Lord Byron got in awfully early on the vampire game with "Fragment of a Novel" in 1819, the eventual result of the ghost story writing contest that Byron undertook with Percy Bysshe Shelley, Mary Shelley, and John Polidori in Geneva in 1816. Shades of Stoker: it's an epistolary work involving a young man with an elderly man on a Grand Tour. Old man--the vampire--dies, young man buries him in a Turkish cemetery, and what was supposed to happen next--according to Polidori--was that the young man returns home to find the old man alive again, and courting his sister. Contains the immortal lines, "Let's get you penetrated!" That's not true. I made that up.


How neat is this? It's the script for Orson Welles's War of the Worlds radio-play, performed eighty years ago this Halloween. Note the sound effects directions. They tell their own story. Pay special attention to the one at the bottom of page seven. It calls for dead air. This was, up until that point, the most radical sound--the absence of sound--ever heard on American radio. That is the stuff of genius. That is as exciting as art gets. That is also just flat out balls.

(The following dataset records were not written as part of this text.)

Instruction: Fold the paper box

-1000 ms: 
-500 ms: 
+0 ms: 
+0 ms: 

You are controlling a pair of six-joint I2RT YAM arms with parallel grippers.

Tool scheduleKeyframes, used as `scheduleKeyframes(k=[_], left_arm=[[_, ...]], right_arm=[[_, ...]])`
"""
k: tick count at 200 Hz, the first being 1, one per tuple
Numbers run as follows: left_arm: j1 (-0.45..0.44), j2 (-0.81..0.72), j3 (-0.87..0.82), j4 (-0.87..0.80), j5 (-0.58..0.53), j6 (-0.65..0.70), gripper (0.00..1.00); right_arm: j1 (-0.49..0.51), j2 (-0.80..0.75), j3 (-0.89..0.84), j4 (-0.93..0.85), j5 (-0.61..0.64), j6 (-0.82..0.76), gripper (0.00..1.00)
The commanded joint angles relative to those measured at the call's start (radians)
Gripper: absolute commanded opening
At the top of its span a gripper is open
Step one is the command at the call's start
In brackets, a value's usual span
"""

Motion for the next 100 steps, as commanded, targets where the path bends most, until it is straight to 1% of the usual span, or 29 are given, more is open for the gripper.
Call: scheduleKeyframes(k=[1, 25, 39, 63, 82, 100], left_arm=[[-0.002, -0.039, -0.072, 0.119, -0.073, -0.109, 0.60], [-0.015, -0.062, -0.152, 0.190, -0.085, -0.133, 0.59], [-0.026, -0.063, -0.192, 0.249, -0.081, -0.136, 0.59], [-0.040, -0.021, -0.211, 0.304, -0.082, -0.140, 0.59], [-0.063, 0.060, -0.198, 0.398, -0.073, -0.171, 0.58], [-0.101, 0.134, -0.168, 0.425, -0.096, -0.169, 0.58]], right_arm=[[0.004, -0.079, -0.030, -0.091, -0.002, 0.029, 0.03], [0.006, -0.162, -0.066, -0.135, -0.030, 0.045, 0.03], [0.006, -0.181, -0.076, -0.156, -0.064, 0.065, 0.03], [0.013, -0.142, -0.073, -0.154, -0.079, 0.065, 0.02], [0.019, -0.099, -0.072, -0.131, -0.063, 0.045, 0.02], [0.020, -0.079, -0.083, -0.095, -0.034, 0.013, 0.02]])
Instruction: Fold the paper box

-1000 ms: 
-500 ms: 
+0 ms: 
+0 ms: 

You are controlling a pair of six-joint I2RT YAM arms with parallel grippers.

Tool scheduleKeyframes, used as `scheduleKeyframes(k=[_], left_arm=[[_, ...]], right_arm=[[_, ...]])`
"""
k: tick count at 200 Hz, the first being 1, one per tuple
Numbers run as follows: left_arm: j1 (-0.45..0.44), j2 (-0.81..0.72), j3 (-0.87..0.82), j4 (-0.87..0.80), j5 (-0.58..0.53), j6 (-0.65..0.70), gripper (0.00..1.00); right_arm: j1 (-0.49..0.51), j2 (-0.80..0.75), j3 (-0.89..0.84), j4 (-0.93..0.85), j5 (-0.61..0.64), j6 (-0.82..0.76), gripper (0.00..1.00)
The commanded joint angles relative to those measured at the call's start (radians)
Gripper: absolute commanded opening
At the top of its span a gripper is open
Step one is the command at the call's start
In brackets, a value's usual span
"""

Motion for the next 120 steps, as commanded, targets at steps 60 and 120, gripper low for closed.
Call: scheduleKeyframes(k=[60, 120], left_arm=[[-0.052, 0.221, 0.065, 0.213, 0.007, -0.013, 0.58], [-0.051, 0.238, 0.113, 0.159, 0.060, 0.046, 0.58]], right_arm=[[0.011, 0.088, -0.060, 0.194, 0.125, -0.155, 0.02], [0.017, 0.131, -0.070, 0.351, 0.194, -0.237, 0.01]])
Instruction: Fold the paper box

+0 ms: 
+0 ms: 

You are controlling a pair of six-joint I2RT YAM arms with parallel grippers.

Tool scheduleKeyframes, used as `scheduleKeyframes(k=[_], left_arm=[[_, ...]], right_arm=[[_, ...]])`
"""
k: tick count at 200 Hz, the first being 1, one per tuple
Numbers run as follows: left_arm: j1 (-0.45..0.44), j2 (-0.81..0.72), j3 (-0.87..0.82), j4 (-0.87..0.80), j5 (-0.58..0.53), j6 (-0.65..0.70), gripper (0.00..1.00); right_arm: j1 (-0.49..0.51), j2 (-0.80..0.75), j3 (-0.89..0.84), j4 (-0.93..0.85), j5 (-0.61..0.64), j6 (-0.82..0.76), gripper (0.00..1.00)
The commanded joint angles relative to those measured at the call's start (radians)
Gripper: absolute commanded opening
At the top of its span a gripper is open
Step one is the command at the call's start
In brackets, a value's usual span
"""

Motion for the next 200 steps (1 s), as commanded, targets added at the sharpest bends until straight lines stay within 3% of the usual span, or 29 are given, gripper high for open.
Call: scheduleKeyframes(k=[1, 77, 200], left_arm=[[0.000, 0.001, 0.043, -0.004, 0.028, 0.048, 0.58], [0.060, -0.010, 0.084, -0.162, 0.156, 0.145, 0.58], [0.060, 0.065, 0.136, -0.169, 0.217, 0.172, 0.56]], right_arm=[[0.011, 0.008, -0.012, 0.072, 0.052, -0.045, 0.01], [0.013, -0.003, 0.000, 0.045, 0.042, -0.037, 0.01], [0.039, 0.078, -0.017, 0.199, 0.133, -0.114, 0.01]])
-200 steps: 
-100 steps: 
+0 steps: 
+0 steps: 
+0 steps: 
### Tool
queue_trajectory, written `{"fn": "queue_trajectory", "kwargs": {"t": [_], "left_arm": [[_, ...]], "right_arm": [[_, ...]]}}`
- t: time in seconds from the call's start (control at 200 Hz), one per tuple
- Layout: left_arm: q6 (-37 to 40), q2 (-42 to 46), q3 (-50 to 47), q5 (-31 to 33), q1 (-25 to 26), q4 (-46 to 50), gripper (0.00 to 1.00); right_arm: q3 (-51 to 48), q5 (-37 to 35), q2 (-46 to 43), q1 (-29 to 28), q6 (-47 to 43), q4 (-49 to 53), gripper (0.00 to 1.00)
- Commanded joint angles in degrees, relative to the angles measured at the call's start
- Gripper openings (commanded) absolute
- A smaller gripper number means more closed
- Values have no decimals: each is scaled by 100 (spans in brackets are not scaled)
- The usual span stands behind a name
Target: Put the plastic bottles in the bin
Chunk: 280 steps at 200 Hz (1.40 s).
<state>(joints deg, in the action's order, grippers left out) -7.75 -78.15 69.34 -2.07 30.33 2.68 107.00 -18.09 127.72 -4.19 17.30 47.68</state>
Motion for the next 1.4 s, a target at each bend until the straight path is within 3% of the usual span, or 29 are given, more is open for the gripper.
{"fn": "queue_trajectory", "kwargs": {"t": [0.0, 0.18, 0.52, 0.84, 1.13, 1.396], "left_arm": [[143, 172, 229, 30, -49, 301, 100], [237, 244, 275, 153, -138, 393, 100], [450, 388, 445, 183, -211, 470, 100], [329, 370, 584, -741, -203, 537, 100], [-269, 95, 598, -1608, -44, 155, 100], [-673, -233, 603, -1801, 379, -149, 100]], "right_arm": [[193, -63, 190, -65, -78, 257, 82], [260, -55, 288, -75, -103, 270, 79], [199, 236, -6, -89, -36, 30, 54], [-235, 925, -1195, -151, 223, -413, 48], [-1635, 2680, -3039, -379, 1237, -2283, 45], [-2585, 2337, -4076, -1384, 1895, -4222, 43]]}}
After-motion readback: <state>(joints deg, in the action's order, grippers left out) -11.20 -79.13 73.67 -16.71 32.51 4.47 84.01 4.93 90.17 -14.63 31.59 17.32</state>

Fingers of Fear is a bonkers 1937 horror novel by J.U. Nicolson about a man named Seldon Seaforth who has lost everything in the stock market crash, who is then given a gig cataloging a library by a rich former classmate at the latter's remote sprawling home in the Berkshire hills. There's a vampire, a werewolf, some bad, bad dogs, and a kind of succubus that the hero has a crush on.


Montague Summers was an English clergyman who had a thing for the occult and folklore. Thus, it was natural that he'd write a kind of grand history of the unnatural phenomenon that Lon Chaney, Jr. later made famous with his The Werewolf in Lore and Legend (1933). And despite being a clergyman, Summers also enjoyed writing on de Sade. Sounds like a fun dude.


What is the scariest ghost story ever written? Is it Henry James's "The Turn of the Screw"? Oliver Onions' "The Beckoning Fair One"? Ambrose Bierce's "The Boarded Window"? F. Marion Crawford's "The Upper Berth"? Saki's "Laura"? I'd throw my opening "sequence" of "Sequentials"--"The Window Well"--into this ring. Poe's "The Fall of the House of Usher"? Edith Nesbitt's "Man-Size in Marble"? Either way, Algernon Blackwood's "The Willows" must be up there. It's about two buddies on a canoe trip on the Danube. Their big, bad, scary problem? Trees. H.P. Lovecraft rated it as his favorite all-time story.